> [WORK REQUEST]:
All of the records are to be reproduced exactly.

===

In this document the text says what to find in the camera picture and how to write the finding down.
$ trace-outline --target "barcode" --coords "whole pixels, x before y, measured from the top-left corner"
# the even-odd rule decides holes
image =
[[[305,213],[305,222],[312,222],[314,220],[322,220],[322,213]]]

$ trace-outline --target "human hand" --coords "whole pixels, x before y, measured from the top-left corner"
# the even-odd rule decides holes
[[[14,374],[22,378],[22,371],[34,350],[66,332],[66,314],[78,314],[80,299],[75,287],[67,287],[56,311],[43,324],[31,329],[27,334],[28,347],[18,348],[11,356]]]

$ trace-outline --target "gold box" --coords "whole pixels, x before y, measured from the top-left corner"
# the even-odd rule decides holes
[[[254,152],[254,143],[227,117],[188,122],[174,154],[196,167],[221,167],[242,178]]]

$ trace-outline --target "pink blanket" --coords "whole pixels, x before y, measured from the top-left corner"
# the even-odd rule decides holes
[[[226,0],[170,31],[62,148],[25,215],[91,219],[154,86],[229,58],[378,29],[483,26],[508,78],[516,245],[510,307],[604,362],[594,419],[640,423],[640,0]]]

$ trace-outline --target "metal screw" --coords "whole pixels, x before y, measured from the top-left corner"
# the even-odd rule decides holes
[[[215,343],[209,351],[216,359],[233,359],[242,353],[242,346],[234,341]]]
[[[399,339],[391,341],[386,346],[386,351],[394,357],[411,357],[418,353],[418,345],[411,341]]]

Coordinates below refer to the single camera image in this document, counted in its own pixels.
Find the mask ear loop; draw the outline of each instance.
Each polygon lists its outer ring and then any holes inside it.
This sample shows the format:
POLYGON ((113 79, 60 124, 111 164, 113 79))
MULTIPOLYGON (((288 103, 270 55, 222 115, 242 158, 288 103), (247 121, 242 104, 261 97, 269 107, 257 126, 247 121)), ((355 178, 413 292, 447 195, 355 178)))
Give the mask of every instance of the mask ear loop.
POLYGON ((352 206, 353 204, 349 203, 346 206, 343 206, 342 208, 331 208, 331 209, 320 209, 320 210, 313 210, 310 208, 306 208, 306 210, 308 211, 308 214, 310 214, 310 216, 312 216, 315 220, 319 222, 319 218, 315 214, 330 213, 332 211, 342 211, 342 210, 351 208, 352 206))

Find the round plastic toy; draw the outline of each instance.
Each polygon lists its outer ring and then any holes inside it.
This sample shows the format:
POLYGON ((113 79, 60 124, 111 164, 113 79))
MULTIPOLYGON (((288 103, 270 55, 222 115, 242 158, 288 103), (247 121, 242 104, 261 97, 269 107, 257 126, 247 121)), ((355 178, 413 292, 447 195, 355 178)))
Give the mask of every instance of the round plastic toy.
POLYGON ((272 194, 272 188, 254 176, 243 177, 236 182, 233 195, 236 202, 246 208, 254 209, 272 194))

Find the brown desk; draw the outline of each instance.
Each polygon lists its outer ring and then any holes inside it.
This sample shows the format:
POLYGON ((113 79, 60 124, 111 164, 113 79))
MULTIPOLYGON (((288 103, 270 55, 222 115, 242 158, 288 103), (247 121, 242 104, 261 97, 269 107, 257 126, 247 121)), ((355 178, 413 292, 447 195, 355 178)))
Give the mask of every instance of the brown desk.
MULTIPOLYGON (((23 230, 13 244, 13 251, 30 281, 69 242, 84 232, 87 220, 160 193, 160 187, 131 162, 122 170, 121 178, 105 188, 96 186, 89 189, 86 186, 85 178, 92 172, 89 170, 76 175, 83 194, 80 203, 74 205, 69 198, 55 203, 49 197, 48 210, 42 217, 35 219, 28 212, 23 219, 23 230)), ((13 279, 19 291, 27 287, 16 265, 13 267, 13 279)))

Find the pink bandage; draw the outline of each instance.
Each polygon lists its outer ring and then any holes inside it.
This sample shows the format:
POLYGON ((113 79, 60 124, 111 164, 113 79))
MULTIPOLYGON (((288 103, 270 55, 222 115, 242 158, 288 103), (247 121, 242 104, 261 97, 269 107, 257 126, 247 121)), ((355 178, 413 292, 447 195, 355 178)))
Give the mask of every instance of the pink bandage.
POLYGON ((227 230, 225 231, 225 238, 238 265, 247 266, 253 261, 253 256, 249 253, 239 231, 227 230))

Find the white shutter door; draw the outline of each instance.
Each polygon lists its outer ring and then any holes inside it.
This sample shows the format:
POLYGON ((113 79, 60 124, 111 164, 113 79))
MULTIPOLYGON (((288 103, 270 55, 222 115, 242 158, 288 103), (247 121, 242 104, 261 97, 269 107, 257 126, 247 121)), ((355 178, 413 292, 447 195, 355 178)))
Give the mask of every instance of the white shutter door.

===

> [ANSWER]:
In this document the text says what to find in the camera picture and how to write the finding down.
$ trace-outline --target "barcode" --coords "whole pixels, x before y, measured from the top-left corner"
# the even-odd rule decides holes
image =
[[[305,213],[305,222],[312,222],[314,220],[322,220],[322,213]]]

$ trace-outline --target "human hand" --coords "whole pixels, x before y, measured from the top-left corner"
# the even-odd rule decides holes
[[[14,374],[22,378],[22,371],[34,350],[66,332],[66,314],[78,314],[80,299],[75,287],[67,287],[56,311],[43,324],[31,329],[27,334],[28,347],[18,348],[11,356]]]

$ trace-outline --target "gold box" --coords "whole pixels, x before y, measured from the top-left corner"
# the even-odd rule decides holes
[[[254,152],[254,143],[227,117],[188,122],[174,154],[196,167],[221,167],[242,178]]]

$ trace-outline --target "pink blanket" --coords "whole pixels, x before y, measured from the top-left corner"
# the even-odd rule decides holes
[[[226,0],[170,31],[62,148],[25,215],[91,219],[154,86],[229,58],[378,29],[483,26],[508,78],[516,245],[510,307],[604,362],[594,419],[640,423],[640,0]]]

$ trace-outline --target "metal screw" --coords "whole pixels, x before y, measured from the top-left corner"
# the even-odd rule decides holes
[[[215,343],[209,351],[216,359],[233,359],[242,353],[242,346],[234,341]]]
[[[399,339],[391,341],[386,346],[386,351],[394,357],[411,357],[418,353],[418,345],[411,341]]]

Coordinates below refer to the single camera image in this document, counted in its own pixels.
Find the mask ear loop; draw the outline of each instance.
Each polygon lists its outer ring and then any holes inside it.
This sample shows the format:
POLYGON ((113 79, 60 124, 111 164, 113 79))
MULTIPOLYGON (((288 103, 270 55, 222 115, 242 158, 288 103), (247 121, 242 104, 261 97, 269 107, 257 126, 247 121)), ((355 178, 413 292, 447 195, 355 178)))
Give the mask of every instance of the mask ear loop.
POLYGON ((352 206, 353 204, 349 203, 346 206, 343 206, 342 208, 331 208, 331 209, 320 209, 320 210, 313 210, 310 208, 306 208, 306 210, 308 211, 308 214, 310 214, 310 216, 312 216, 315 220, 319 222, 319 218, 315 214, 330 213, 332 211, 342 211, 342 210, 351 208, 352 206))

Find the round plastic toy; draw the outline of each instance.
Each polygon lists its outer ring and then any holes inside it.
This sample shows the format:
POLYGON ((113 79, 60 124, 111 164, 113 79))
MULTIPOLYGON (((288 103, 270 55, 222 115, 242 158, 288 103), (247 121, 242 104, 261 97, 269 107, 257 126, 247 121)), ((355 178, 413 292, 447 195, 355 178)))
Give the mask of every instance of the round plastic toy.
POLYGON ((272 194, 272 188, 254 176, 243 177, 236 182, 233 195, 236 202, 246 208, 254 209, 272 194))

Find the brown desk; draw the outline of each instance.
Each polygon lists its outer ring and then any holes inside it.
This sample shows the format:
POLYGON ((113 79, 60 124, 111 164, 113 79))
MULTIPOLYGON (((288 103, 270 55, 222 115, 242 158, 288 103), (247 121, 242 104, 261 97, 269 107, 257 126, 247 121)), ((355 178, 413 292, 447 195, 355 178)))
Give the mask of every instance of the brown desk.
MULTIPOLYGON (((23 230, 13 244, 13 251, 30 281, 69 242, 84 232, 87 220, 160 193, 160 187, 131 162, 122 170, 121 178, 105 188, 96 186, 89 189, 86 186, 85 178, 92 172, 89 170, 76 175, 83 194, 80 203, 74 205, 69 198, 55 203, 49 197, 48 210, 42 217, 35 219, 28 212, 23 219, 23 230)), ((13 279, 19 291, 27 287, 16 265, 13 267, 13 279)))

Find the pink bandage; draw the outline of each instance.
Each polygon lists its outer ring and then any holes inside it.
This sample shows the format:
POLYGON ((113 79, 60 124, 111 164, 113 79))
MULTIPOLYGON (((288 103, 270 55, 222 115, 242 158, 288 103), (247 121, 242 104, 261 97, 269 107, 257 126, 247 121)), ((355 178, 413 292, 447 195, 355 178)))
Give the mask of every instance of the pink bandage.
POLYGON ((227 230, 225 231, 225 238, 238 265, 247 266, 253 261, 253 256, 249 253, 239 231, 227 230))

Find the white shutter door; draw the outline of each instance.
Each polygon lists its outer ring and then any holes inside it.
This sample shows the format:
POLYGON ((113 79, 60 124, 111 164, 113 79))
MULTIPOLYGON (((288 103, 270 55, 222 115, 242 158, 288 103), (247 121, 242 104, 261 97, 269 107, 257 126, 247 121)), ((355 178, 413 292, 447 195, 355 178)))
Give the mask of every instance of the white shutter door.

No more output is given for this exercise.